● Exercise brief: Whatever appears in the entries must be given again exactly.

Collected data
§ §

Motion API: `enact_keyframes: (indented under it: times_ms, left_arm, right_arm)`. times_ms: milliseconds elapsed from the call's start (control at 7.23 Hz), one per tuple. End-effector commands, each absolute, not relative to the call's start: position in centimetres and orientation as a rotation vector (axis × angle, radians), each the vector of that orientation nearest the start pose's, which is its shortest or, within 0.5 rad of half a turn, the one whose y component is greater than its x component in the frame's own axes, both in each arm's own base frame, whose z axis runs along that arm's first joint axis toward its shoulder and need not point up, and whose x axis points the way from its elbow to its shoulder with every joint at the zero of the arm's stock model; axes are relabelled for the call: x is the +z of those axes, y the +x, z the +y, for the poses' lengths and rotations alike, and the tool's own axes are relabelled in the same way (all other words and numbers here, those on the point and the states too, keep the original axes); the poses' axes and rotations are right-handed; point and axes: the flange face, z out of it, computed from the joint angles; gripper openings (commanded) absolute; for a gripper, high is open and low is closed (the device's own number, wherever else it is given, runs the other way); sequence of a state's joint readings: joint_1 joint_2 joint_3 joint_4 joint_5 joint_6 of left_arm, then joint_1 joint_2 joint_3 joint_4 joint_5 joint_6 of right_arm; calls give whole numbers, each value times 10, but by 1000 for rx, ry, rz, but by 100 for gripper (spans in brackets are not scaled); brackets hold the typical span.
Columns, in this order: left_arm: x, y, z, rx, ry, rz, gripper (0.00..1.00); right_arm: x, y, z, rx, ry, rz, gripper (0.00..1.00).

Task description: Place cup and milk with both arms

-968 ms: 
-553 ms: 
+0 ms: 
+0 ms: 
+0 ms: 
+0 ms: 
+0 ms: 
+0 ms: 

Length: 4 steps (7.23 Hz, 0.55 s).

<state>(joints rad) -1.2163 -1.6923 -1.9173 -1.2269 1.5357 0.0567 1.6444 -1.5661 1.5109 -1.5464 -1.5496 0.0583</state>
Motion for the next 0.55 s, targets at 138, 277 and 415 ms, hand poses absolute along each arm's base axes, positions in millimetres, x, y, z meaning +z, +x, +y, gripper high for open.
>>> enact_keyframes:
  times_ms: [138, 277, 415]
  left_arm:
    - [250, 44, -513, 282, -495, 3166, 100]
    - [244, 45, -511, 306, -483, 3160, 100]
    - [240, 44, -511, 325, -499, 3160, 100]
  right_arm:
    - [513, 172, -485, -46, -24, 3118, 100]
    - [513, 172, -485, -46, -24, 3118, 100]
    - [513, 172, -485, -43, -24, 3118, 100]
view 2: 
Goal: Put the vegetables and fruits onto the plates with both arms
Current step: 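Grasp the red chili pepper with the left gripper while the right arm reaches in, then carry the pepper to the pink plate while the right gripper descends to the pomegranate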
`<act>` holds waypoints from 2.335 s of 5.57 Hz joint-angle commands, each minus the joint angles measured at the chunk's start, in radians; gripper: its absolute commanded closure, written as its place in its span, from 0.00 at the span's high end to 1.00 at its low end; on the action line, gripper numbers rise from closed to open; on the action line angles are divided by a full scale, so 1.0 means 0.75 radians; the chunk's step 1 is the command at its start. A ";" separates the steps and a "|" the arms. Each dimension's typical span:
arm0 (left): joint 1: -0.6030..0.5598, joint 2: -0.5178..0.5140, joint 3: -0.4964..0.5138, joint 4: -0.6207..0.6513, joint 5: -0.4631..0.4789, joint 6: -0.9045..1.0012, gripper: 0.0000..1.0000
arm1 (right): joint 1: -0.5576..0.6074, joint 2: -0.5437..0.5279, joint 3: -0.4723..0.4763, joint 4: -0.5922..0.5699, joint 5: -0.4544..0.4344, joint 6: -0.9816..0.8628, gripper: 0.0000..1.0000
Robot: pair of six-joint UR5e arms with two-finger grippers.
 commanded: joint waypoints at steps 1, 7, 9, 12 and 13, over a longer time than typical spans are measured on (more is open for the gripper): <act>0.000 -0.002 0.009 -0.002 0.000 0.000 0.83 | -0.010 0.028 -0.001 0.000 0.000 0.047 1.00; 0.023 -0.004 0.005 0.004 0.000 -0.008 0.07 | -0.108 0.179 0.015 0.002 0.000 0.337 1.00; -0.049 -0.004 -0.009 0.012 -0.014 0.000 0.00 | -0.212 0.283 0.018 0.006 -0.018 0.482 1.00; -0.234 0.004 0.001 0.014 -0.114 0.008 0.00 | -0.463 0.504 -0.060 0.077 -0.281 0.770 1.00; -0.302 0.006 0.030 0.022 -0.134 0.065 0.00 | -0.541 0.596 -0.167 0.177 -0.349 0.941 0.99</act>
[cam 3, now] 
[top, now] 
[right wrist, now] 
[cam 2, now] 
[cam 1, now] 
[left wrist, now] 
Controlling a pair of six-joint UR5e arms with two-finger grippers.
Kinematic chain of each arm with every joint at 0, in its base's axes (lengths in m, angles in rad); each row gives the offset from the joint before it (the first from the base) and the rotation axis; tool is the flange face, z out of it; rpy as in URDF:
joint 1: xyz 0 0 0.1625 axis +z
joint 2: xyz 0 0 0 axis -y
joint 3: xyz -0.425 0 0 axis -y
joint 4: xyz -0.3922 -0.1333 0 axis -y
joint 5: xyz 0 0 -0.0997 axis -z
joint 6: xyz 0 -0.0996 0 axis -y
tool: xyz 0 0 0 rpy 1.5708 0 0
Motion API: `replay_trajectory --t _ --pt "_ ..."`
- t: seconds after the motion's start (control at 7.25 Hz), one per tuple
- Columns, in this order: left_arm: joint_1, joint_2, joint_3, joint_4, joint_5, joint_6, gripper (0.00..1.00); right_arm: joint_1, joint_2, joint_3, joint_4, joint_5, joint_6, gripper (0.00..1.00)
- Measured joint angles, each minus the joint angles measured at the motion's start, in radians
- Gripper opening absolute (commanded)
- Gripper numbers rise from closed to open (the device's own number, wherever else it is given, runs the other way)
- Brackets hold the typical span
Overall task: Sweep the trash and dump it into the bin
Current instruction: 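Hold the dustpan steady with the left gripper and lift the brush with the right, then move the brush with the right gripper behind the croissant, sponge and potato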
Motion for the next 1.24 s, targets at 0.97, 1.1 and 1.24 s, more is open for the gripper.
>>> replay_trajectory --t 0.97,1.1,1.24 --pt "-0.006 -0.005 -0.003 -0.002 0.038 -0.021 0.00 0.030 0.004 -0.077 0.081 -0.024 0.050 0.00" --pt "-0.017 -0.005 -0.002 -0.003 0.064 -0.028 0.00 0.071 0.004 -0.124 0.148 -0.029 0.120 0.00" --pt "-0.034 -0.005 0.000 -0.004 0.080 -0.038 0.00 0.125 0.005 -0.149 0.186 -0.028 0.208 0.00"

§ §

● Task response:
Motion API: `enact_keyframes: (indented under it: times_ms, left_arm, right_arm)`. times_ms: milliseconds elapsed from the call's start (control at 7.23 Hz), one per tuple. End-effector commands, each absolute, not relative to the call's start: position in centimetres and orientation as a rotation vector (axis × angle, radians), each the vector of that orientation nearest the start pose's, which is its shortest or, within 0.5 rad of half a turn, the one whose y component is greater than its x component in the frame's own axes, both in each arm's own base frame, whose z axis runs along that arm's first joint axis toward its shoulder and need not point up, and whose x axis points the way from its elbow to its shoulder with every joint at the zero of the arm's stock model; axes are relabelled for the call: x is the +z of those axes, y the +x, z the +y, for the poses' lengths and rotations alike, and the tool's own axes are relabelled in the same way (all other words and numbers here, those on the point and the states too, keep the original axes); the poses' axes and rotations are right-handed; point and axes: the flange face, z out of it, computed from the joint angles; gripper openings (commanded) absolute; for a gripper, high is open and low is closed (the device's own number, wherever else it is given, runs the other way); sequence of a state's joint readings: joint_1 joint_2 joint_3 joint_4 joint_5 joint_6 of left_arm, then joint_1 joint_2 joint_3 joint_4 joint_5 joint_6 of right_arm; calls give whole numbers, each value times 10, but by 1000 for rx, ry, rz, but by 100 for gripper (spans in brackets are not scaled); brackets hold the typical span.
Columns, in this order: left_arm: x, y, z, rx, ry, rz, gripper (0.00..1.00); right_arm: x, y, z, rx, ry, rz, gripper (0.00..1.00).

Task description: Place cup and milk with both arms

-968 ms: 
-553 ms: 
+0 ms: 
+0 ms: 
+0 ms: 
+0 ms: 
+0 ms: 
+0 ms: 

Length: 4 steps (7.23 Hz, 0.55 s).

<state>(joints rad) -1.2163 -1.6923 -1.9173 -1.2269 1.5357 0.0567 1.6444 -1.5661 1.5109 -1.5464 -1.5496 0.0583</state>
Motion for the next 0.55 s, targets at 138, 277 and 415 ms, hand poses absolute along each arm's base axes, positions in millimetres, x, y, z meaning +z, +x, +y, gripper high for open.
>>> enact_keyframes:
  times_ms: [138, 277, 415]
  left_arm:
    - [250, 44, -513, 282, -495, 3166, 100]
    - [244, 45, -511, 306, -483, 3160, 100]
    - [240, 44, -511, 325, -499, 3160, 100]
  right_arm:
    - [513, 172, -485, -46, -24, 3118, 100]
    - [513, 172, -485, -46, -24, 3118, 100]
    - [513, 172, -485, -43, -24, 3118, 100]
view 2: 
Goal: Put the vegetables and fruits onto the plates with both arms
Current step: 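Grasp the red chili pepper with the left gripper while the right arm reaches in, then carry the pepper to the pink plate while the right gripper descends to the pomegranate
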`<act>` holds waypoints from 2.335 s of 5.57 Hz joint-angle commands, each minus the joint angles measured at the chunk's start, in radians; gripper: its absolute commanded closure, written as its place in its span, from 0.00 at the span's high end to 1.00 at its low end; on the action line, gripper numbers rise from closed to open; on the action line angles are divided by a full scale, so 1.0 means 0.75 radians; the chunk's step 1 is the command at its start. A ";" separates the steps and a "|" the arms. Each dimension's typical span:
arm0 (left): joint 1: -0.6030..0.5598, joint 2: -0.5178..0.5140, joint 3: -0.4964..0.5138, joint 4: -0.6207..0.6513, joint 5: -0.4631..0.4789, joint 6: -0.9045..1.0012, gripper: 0.0000..1.0000
arm1 (right): joint 1: -0.5576..0.6074, joint 2: -0.5437..0.5279, joint 3: -0.4723..0.4763, joint 4: -0.5922..0.5699, joint 5: -0.4544..0.4344, joint 6: -0.9816..0.8628, gripper: 0.0000..1.0000
Robot: pair of six-joint UR5e arms with two-finger grippers.
 commanded: joint waypoints at steps 1, 7, 9, 12 and 13, over a longer time than typical spans are measured on (more is open for the gripper): <act>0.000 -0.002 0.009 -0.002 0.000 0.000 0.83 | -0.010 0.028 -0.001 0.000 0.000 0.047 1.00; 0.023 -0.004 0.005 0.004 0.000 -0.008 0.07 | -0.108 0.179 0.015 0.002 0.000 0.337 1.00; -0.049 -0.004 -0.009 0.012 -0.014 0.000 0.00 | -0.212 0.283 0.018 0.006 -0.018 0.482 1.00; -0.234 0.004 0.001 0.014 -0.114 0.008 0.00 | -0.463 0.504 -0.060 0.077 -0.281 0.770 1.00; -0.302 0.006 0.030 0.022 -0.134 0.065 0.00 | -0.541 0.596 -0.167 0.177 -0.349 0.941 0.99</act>
[cam 3, now] 
[top, now] 
[right wrist, now] 
[cam 2, now] 
[cam 1, now] 
[left wrist, now] 
Controlling a pair of six-joint UR5e arms with two-finger grippers.
Kinematic chain of each arm with every joint at 0, in its base's axes (lengths in m, angles in rad); each row gives the offset from the joint before it (the first from the base) and the rotation axis; tool is the flange face, z out of it; rpy as in URDF:
joint 1: xyz 0 0 0.1625 axis +z
joint 2: xyz 0 0 0 axis -y
joint 3: xyz -0.425 0 0 axis -y
joint 4: xyz -0.3922 -0.1333 0 axis -y
joint 5: xyz 0 0 -0.0997 axis -z
joint 6: xyz 0 -0.0996 0 axis -y
tool: xyz 0 0 0 rpy 1.5708 0 0
Motion API: `replay_trajectory --t _ --pt "_ ..."`
- t: seconds after the motion's start (control at 7.25 Hz), one per tuple
- Columns, in this order: left_arm: joint_1, joint_2, joint_3, joint_4, joint_5, joint_6, gripper (0.00..1.00); right_arm: joint_1, joint_2, joint_3, joint_4, joint_5, joint_6, gripper (0.00..1.00)
- Measured joint angles, each minus the joint angles measured at the motion's start, in radians
- Gripper opening absolute (commanded)
- Gripper numbers rise from closed to open (the device's own number, wherever else it is given, runs the other way)
- Brackets hold the typical span
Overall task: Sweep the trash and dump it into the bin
Current instruction: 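Hold the dustpan steady with the left gripper and lift the brush with the right, then move the brush with the right gripper behind the croissant, sponge and potato
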Motion for the next 1.24 s, targets at 0.97, 1.1 and 1.24 s, more is open for the gripper.
>>> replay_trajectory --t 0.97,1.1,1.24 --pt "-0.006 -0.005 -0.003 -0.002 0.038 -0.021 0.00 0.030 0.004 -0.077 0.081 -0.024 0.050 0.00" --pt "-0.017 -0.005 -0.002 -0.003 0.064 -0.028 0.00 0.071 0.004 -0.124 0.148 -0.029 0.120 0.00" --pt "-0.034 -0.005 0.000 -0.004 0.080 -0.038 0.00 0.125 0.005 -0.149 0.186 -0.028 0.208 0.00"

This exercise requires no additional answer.